▶ **What to work on**
Search the listing below for the word "monitor" and return each line that contains it.

▶ **Data records**
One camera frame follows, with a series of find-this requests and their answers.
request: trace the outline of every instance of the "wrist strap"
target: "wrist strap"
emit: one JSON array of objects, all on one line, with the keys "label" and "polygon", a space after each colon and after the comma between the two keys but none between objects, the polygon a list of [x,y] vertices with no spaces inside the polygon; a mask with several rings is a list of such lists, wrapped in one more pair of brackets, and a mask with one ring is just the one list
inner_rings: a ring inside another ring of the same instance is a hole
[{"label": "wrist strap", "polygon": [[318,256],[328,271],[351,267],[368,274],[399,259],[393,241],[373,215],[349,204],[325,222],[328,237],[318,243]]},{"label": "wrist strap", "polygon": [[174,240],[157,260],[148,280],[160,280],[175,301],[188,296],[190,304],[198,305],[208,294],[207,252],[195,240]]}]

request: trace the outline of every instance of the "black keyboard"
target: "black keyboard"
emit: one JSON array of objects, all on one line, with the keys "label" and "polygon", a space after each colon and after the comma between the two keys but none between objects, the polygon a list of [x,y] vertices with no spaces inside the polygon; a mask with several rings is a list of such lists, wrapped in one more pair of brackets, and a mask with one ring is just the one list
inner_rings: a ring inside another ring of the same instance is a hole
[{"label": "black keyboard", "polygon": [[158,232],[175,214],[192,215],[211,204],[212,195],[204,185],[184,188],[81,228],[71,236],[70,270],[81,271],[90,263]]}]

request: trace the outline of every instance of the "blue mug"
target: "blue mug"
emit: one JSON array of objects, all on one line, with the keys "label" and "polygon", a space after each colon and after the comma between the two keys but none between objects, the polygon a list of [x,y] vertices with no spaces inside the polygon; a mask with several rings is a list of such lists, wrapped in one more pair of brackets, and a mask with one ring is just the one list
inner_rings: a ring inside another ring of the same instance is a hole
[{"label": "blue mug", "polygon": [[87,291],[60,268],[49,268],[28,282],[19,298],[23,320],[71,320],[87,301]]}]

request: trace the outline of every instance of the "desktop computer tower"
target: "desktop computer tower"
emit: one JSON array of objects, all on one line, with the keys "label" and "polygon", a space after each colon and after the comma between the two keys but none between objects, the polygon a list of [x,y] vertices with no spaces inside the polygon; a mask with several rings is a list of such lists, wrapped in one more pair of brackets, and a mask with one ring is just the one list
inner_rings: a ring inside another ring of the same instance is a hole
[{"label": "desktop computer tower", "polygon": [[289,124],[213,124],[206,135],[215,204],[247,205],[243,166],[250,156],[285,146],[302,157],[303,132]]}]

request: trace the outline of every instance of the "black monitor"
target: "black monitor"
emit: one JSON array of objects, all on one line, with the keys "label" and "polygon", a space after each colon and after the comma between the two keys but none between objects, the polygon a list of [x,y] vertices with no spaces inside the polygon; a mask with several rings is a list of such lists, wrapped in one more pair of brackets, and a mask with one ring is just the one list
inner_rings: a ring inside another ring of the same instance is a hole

▶ **Answer section**
request: trace the outline of every instance of the "black monitor"
target: "black monitor"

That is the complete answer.